According to the company, which has detailed its findings in its report, titled "Education ICT Market Forecast and Analysis 2011 to 2015", the education sector already contributes 5.9 per cent of Australian IT spending. That represents about $2.8 billion this year, but IDC research manager Emilie Ditton believes that it is only the tip of the iceberg.

"The education sector is experiencing a revolution, which has just begun, and will accelerate," she said.

"There is an opportunity to enable access to education resources to a far broader base of the population, and to provide a new richness, real time and visual interactivity in education experiences that will have the potential to excite and stimulate the imagination of teachers and students alike."

In taking advantage of this opportunity, Ditton believes that IT spending in Australia's education sector will increase to about $3.2 billion by 2015.

In existing spending, Ditton noted that the education sector has heavily focused on hardware.

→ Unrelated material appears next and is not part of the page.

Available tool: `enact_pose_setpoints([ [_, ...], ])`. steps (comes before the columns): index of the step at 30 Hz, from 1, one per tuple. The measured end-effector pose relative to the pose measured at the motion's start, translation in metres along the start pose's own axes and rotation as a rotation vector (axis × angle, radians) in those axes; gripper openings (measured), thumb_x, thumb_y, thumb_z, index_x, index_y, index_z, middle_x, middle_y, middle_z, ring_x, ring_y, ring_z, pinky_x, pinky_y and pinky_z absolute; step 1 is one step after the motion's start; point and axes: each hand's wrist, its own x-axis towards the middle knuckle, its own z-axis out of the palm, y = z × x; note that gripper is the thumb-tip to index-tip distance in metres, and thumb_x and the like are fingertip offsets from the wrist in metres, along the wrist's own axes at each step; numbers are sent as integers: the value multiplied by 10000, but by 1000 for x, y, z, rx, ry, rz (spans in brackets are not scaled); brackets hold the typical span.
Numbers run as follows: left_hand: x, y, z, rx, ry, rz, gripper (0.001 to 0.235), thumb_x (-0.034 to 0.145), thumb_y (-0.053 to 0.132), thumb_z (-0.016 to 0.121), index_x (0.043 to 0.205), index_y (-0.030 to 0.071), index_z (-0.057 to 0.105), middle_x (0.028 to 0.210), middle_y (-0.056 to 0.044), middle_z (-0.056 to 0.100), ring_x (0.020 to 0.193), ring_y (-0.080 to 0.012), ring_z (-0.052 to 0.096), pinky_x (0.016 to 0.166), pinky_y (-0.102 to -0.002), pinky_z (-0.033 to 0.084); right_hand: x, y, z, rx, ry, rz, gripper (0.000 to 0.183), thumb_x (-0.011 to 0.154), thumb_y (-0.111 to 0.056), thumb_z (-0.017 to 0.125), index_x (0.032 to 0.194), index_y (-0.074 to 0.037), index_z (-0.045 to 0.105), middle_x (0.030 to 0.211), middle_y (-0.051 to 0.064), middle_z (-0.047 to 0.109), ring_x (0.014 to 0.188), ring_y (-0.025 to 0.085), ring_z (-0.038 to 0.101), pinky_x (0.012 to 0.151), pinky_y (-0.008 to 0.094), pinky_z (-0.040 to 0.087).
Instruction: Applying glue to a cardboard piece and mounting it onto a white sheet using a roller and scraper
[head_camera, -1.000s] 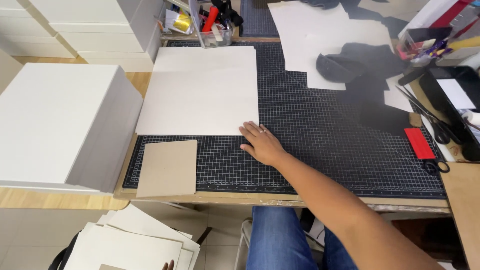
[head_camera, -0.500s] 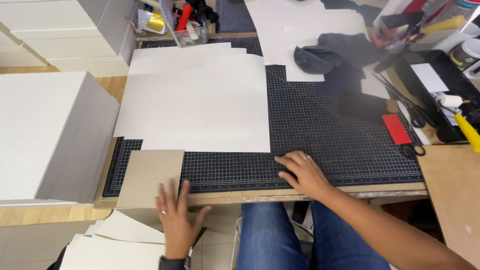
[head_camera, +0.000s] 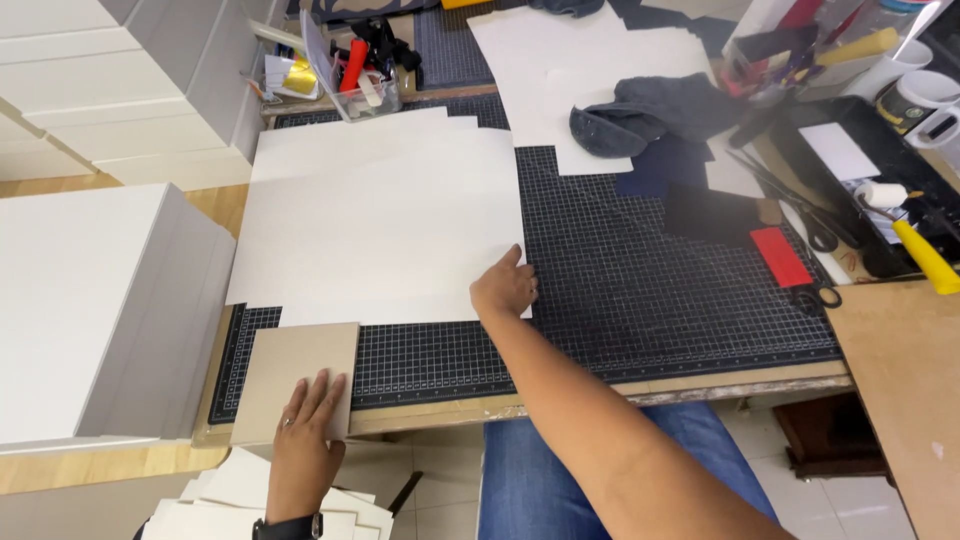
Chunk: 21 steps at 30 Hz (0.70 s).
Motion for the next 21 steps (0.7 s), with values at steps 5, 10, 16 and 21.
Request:
enact_pose_setpoints([
  [5, -3, -21, 1, -61, 49, 15, 1063, 628, -41, 672, 1590, 300, 376, 1669, -6, 365, 1560, -357, 277, 1171, -525, 362, 18, -6, -20, -146, 59, 11, 1165, 639, -525, 955, 1566, -221, 320, 1488, 210, 384, 1348, 380, 387, 1075, 474, 392],
  [10, -3, -23, 10, -61, 121, 15, 1064, 597, -32, 666, 1579, 289, 413, 1648, -11, 414, 1542, -373, 326, 1164, -544, 380, 28, -20, -19, -183, 32, 32, 1263, 618, -477, 1005, 1588, -200, 245, 1513, 285, 331, 1382, 421, 356, 1101, 461, 416],
  [16, -8, -23, 19, -74, 142, -29, 1046, 612, -39, 613, 1572, 327, 417, 1662, 38, 399, 1569, -341, 299, 1164, -611, 338, 24, -35, -34, -27, -87, 166, 1125, 706, -244, 989, 1548, -163, 247, 1490, 248, 345, 1237, 369, 570, 1037, 429, 530],
  [21, -8, -24, 23, -61, 168, -30, 1053, 605, -24, 581, 1580, 330, 402, 1674, 46, 382, 1578, -330, 287, 1184, -585, 307, 40, -39, -32, -9, -150, 208, 1111, 704, -474, 970, 1542, -103, 343, 1629, 151, 322, 1497, 363, 311, 1171, 520, 351],
])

"A very significant investment has been made in infrastructure and hardware within, and for the education sector," Ditton said. In fact, according to the report, 41.7 per cent of education-sector spending in 2011 was in hardware.

But Ditton suggested that this spending is going to slowly shift.

"Education organisations are now required to build the application, platforms, services and solutions that will utilise that hardware and deliver the experiences, interactivity and outcomes this infrastructure investment promises. Video conferencing, collaboration technologies, mobility and storage will be particular areas of ongoing opportunity."

According to the report, other key areas of focus will be migrating to new hardware and/or software platforms, aligning IT and information systems with business directions and developing business cases for IT investment.